▸ **Work required**: Please print, exactly, only the lines in the entries below from the line that has "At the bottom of" through the line that has "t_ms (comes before". Pictures don't go in.

Data extracted from a collection:
* * *

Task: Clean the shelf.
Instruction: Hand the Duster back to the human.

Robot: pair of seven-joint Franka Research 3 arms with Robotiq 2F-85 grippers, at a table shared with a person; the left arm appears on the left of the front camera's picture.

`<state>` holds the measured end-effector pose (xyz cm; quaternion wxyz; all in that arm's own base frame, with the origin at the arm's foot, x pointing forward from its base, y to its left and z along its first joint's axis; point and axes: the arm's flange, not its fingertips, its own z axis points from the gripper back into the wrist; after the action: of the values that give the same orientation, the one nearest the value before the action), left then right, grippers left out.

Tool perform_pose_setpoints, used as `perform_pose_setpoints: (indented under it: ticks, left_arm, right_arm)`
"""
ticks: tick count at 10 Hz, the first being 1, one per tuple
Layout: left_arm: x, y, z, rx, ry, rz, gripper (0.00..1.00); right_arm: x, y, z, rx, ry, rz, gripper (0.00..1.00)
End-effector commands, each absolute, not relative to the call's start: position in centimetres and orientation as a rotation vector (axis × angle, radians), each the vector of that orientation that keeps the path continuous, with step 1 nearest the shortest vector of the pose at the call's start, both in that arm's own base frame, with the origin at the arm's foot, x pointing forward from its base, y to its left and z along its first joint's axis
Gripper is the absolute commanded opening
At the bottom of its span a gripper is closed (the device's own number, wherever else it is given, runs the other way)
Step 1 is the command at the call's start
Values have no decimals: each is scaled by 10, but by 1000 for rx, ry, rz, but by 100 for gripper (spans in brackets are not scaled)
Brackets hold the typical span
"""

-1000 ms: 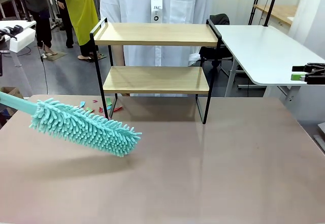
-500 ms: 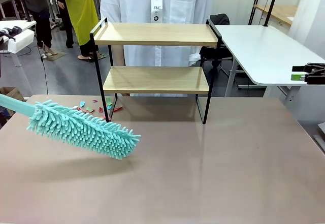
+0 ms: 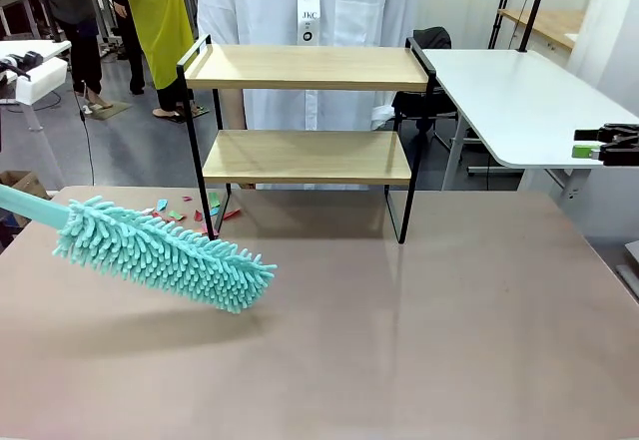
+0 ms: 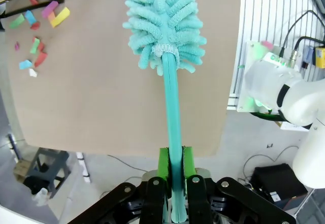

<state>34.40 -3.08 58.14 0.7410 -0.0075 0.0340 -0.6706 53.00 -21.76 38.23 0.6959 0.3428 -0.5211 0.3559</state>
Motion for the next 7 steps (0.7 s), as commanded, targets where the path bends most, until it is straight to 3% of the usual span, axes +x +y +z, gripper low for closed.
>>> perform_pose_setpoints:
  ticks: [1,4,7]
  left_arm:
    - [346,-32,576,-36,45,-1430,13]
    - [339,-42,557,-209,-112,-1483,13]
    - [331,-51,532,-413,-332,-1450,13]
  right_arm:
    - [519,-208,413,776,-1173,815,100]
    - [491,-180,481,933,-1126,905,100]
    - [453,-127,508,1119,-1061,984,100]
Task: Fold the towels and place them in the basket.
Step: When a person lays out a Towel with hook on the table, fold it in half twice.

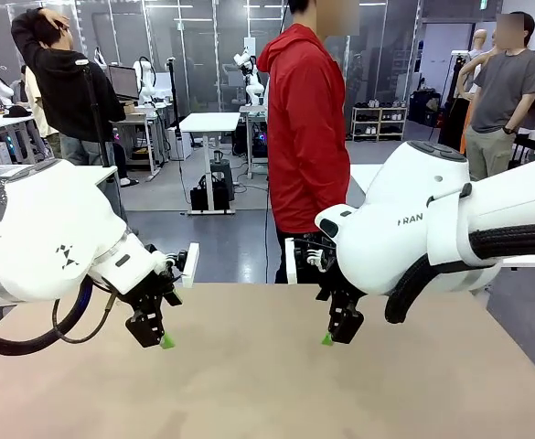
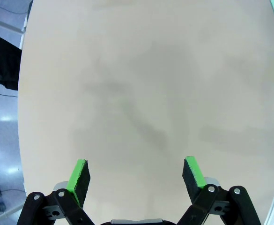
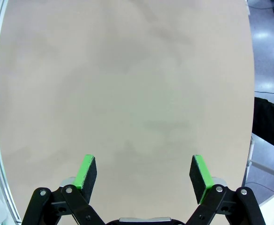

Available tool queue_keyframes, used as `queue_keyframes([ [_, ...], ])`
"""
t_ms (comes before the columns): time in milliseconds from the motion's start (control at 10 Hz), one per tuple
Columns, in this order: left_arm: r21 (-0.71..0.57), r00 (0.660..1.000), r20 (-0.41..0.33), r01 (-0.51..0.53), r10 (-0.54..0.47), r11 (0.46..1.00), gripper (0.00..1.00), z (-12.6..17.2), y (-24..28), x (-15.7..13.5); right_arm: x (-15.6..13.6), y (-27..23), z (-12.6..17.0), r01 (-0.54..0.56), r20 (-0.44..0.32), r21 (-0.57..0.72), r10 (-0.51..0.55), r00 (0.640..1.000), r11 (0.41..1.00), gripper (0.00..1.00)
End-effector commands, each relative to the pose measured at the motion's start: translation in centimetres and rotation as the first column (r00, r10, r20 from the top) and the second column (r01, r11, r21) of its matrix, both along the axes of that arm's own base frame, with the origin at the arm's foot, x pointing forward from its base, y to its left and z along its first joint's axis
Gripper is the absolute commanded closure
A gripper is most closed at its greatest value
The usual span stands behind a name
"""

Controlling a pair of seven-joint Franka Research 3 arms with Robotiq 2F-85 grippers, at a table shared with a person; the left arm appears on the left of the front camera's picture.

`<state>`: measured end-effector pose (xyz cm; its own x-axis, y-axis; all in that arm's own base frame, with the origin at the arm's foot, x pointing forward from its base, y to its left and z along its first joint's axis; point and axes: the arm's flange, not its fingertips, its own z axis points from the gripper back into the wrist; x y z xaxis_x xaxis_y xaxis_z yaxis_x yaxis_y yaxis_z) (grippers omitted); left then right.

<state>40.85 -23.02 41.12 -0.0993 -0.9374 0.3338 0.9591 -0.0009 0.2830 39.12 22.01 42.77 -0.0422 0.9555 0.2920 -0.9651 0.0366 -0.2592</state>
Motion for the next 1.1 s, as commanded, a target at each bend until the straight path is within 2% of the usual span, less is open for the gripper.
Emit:
queue_keyframes([
  [0,-0.004,1.000,0.002,0.006,-0.006,1.000,0.00,0.2,0.1,0.0,-0.1,-0.1,-0.3,-0.002,-0.011,0.008,0.002,1.000,1.000,0.00],
  [300,-0.004,1.000,0.002,0.006,-0.006,1.000,0.00,0.2,0.1,0.0,-0.1,0.0,-0.1,0.000,0.000,-0.004,0.000,1.000,1.000,0.00],
  [400,0.002,1.000,0.001,0.001,-0.001,1.000,0.00,0.0,0.0,0.0,0.6,-0.2,0.0,-0.056,-0.082,0.023,0.058,0.995,0.998,0.00],
  [500,-0.023,1.000,-0.010,-0.003,0.003,1.000,0.00,1.6,0.7,0.8,1.5,-1.6,0.9,-0.054,-0.101,0.044,0.058,0.993,0.998,0.00],
  [700,-0.078,0.999,-0.022,-0.037,0.035,0.996,0.00,6.8,3.0,1.8,2.3,-5.3,4.8,-0.046,-0.137,0.081,0.057,0.989,0.996,0.00],
  [1000,-0.164,0.998,-0.061,-0.006,-0.005,0.986,0.00,16.6,7.5,2.4,1.7,-13.5,13.8,0.010,-0.086,0.149,0.003,0.996,0.989,0.00],
])
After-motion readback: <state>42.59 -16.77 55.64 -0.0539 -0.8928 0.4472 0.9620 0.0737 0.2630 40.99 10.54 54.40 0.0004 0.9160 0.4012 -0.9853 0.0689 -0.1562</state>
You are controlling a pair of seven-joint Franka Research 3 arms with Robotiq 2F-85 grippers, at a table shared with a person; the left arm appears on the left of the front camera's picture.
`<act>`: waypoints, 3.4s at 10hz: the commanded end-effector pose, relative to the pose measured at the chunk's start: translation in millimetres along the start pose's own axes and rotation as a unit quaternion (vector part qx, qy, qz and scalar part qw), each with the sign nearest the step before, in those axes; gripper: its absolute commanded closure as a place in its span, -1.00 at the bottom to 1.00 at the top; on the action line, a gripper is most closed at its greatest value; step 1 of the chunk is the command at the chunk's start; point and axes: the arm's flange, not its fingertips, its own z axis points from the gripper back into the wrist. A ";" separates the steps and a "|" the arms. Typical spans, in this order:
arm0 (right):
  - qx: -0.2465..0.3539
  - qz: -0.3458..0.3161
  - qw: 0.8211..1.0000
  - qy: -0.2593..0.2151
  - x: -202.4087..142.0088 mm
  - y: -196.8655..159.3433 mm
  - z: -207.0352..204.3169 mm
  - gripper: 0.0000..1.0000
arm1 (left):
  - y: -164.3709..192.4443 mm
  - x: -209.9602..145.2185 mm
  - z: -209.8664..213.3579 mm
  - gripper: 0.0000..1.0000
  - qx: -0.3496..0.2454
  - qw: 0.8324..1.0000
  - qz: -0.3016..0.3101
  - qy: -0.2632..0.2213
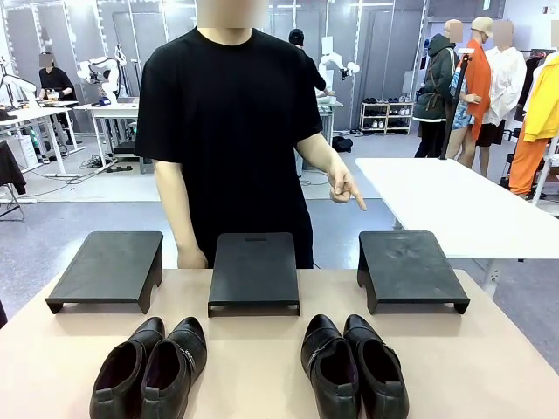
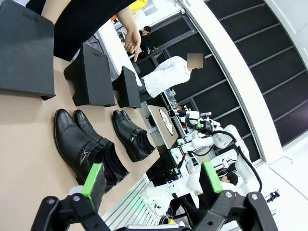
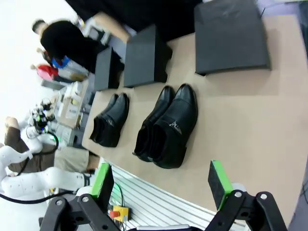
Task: Place the shoes on the stand as instructed by the person.
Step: Pick up one pair of Shoes and place it on the Shoes Stand indicated by the person.
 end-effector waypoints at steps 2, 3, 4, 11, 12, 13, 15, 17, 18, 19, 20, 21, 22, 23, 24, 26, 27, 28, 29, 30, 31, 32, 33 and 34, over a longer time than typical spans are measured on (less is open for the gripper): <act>-0.091 -0.015 0.988 0.123 39.0 70.1 -64.8 -1.00 | -2.0 -1.2 3.4 -1.00 -0.004 1.000 -0.004 0.008; -0.122 -0.034 0.980 0.151 45.3 87.1 -91.9 -1.00 | -2.0 -1.2 3.4 -1.00 -0.004 1.000 -0.004 0.008; -0.153 -0.060 0.971 0.172 48.3 101.6 -117.3 -1.00 | -2.0 -1.2 3.4 -1.00 -0.004 1.000 -0.004 0.008; -0.318 -0.053 0.918 0.231 -1.8 132.2 -296.0 -1.00 | -2.0 -1.2 3.4 -1.00 -0.004 1.000 -0.004 0.008; -0.336 -0.046 0.912 0.232 -8.2 127.8 -312.2 -1.00 | -2.0 -1.2 3.4 -1.00 -0.004 1.000 -0.004 0.008; -0.352 -0.034 0.902 0.247 -17.7 121.5 -328.8 -1.00 | -2.0 -1.2 3.4 -1.00 -0.004 1.000 -0.004 0.008; -0.346 -0.029 0.898 0.270 -30.6 115.6 -352.1 -1.00 | -2.0 -1.2 3.4 -1.00 -0.004 1.000 -0.004 0.008; -0.341 -0.013 0.895 0.287 -40.6 119.8 -370.2 -1.00 | -2.0 -1.2 3.4 -1.00 -0.004 1.000 -0.004 0.008; -0.338 -0.009 0.894 0.293 -46.2 118.7 -380.7 -1.00 | -2.0 -1.2 3.4 -1.00 -0.004 1.000 -0.004 0.008; -0.343 -0.005 0.890 0.301 -51.5 117.5 -387.4 -1.00 | -2.0 -1.2 3.4 -1.00 -0.004 1.000 -0.004 0.008; -0.351 -0.002 0.887 0.301 -53.7 114.0 -395.0 -1.00 | -2.0 -1.2 3.4 -1.00 -0.004 1.000 -0.004 0.008; -0.353 -0.003 0.887 0.298 -55.0 110.9 -401.0 -1.00 | -2.0 -1.2 3.4 -1.00 -0.004 1.000 -0.004 0.008; -0.353 -0.004 0.886 0.299 -56.9 109.4 -405.0 -1.00 | -2.0 -1.2 3.4 -1.00 -0.004 1.000 -0.004 0.008; -0.355 -0.002 0.885 0.301 -58.3 106.7 -409.5 -1.00 | -2.0 -1.2 3.4 -1.00 -0.004 1.000 -0.004 0.008; -0.357 0.001 0.884 0.302 -59.5 105.1 -412.6 -1.00 | -2.0 -1.2 3.4 -1.00 -0.004 1.000 -0.004 0.008; -0.356 0.011 0.881 0.310 -63.8 104.4 -417.8 -0.06 | -2.0 -1.2 3.4 -1.00 -0.004 1.000 -0.004 0.008; -0.358 0.013 0.880 0.312 -66.3 104.0 -421.4 0.43 | -2.0 -1.2 3.4 -1.00 -0.004 1.000 -0.004 0.008; -0.373 0.023 0.876 0.303 -68.8 103.1 -425.5 1.00 | -2.0 -1.2 3.4 -1.00 -0.004 1.000 -0.004 0.008; -0.372 0.022 0.875 0.308 -68.9 103.2 -425.1 1.00 | -2.0 -1.2 3.4 -1.00 -0.004 1.000 -0.004 0.008; -0.371 0.020 0.875 0.309 -69.0 103.0 -424.6 1.00 | -2.0 -1.2 3.4 -1.00 -0.004 1.000 -0.004 0.008; -0.368 0.016 0.877 0.307 -67.8 102.9 -423.5 0.92 | -2.0 -1.2 3.4 -1.00 -0.004 1.000 -0.004 0.008; -0.366 0.015 0.879 0.304 -65.4 103.8 -422.1 1.00 | -2.0 -1.2 3.4 -1.00 -0.004 1.000 -0.004 0.008; -0.362 0.013 0.883 0.298 -61.5 105.7 -418.3 1.00 | -2.0 -1.2 3.4 -1.00 -0.004 1.000 -0.004 0.008; -0.356 0.008 0.888 0.292 -56.8 106.5 -414.0 1.00 | -2.0 -1.2 3.4 -1.00 -0.004 1.000 -0.004 0.008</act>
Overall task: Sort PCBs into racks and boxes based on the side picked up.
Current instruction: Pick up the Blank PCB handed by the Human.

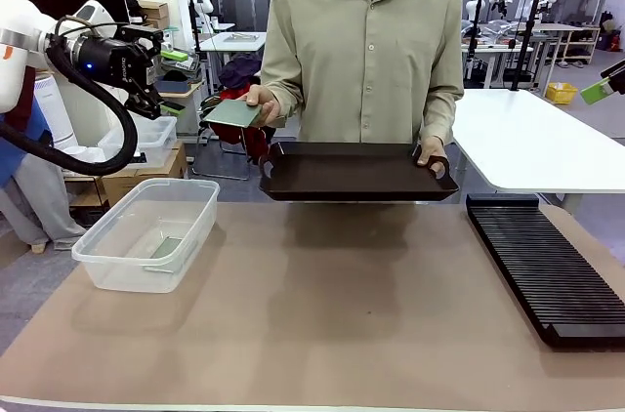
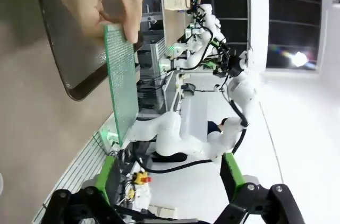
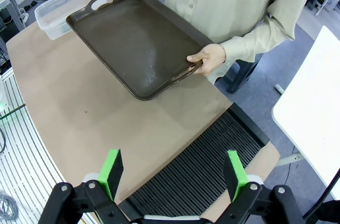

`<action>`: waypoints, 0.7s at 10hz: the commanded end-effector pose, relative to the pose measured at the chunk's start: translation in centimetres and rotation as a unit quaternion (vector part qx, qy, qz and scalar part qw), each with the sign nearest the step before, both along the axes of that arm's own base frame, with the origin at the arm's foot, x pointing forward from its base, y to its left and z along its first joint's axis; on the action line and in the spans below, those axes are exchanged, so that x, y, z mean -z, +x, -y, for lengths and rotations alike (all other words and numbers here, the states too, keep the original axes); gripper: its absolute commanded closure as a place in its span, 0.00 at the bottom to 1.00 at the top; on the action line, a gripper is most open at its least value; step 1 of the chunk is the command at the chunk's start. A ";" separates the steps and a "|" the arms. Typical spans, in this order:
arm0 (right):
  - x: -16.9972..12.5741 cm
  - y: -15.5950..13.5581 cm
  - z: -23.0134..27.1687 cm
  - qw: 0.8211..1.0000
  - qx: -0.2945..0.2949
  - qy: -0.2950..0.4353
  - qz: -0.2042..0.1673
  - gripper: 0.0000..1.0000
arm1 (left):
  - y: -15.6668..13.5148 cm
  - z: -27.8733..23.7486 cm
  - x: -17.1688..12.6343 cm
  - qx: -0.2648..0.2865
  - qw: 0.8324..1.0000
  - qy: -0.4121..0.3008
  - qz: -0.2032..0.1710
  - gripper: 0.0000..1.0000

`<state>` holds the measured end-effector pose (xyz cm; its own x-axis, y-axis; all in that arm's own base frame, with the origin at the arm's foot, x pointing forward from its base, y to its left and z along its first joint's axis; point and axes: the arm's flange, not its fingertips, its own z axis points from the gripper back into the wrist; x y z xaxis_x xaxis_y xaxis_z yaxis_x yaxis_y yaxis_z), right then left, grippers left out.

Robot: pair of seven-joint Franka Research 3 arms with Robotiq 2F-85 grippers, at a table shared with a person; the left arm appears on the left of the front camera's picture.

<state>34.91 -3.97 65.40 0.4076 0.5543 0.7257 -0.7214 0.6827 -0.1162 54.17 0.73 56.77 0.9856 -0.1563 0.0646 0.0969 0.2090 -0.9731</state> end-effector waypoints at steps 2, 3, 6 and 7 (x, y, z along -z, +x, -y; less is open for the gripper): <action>0.1 0.0 -0.1 1.000 -0.005 0.004 -0.002 0.00 | 1.2 -0.6 -0.2 -0.013 0.999 -0.033 -0.031 0.00; 0.1 0.0 -0.1 1.000 -0.005 0.004 -0.002 0.00 | 1.2 -0.6 0.0 -0.019 0.998 -0.039 -0.040 0.00; 0.1 0.0 -0.1 1.000 -0.005 0.004 -0.002 0.00 | 2.3 -0.6 1.0 -0.037 0.995 -0.064 -0.067 0.00; 0.1 0.0 -0.1 1.000 -0.005 0.004 -0.002 0.00 | 2.5 -0.3 1.4 -0.045 0.995 -0.057 -0.066 0.00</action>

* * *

▸ **Output below**:
At the bottom of its span a gripper is closed (the device's own number, wherever else it is given, runs the other way)
Step 1 is the command at the call's start
Values have no decimals: each is scaled by 10, but by 1000 for rx, ry, rz, but by 100 for gripper (spans in brackets are not scaled)
Brackets hold the typical span
"""

-1000 ms: 
-500 ms: 
+0 ms: 
+0 ms: 

<state>34.40 -3.08 58.14 0.7410 -0.0075 0.0340 -0.6706 53.00 -21.76 38.23 0.6959 0.3428 -0.5211 0.3559</state>
Motion for the next 7 steps (0.7 s), as commanded, targets where the path bends most, until it is straight to 3% of the usual span, axes +x +y +z, gripper low for closed.
>>> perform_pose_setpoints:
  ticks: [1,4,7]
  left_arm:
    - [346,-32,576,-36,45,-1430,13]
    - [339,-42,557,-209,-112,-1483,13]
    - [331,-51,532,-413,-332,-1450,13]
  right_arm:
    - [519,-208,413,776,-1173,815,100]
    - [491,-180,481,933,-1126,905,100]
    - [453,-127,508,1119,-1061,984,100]
Task: Fold the towels and place them in the basket.
Step: When a person lays out a Towel with hook on the table, fold it in half twice.


Available tool queue_keyframes, used as `queue_keyframes([ [_, ...], ])`
"""
t_ms (comes before the columns): time in milliseconds from the motion's start (control at 10 Hz), one per tuple

With that, the answer is finished.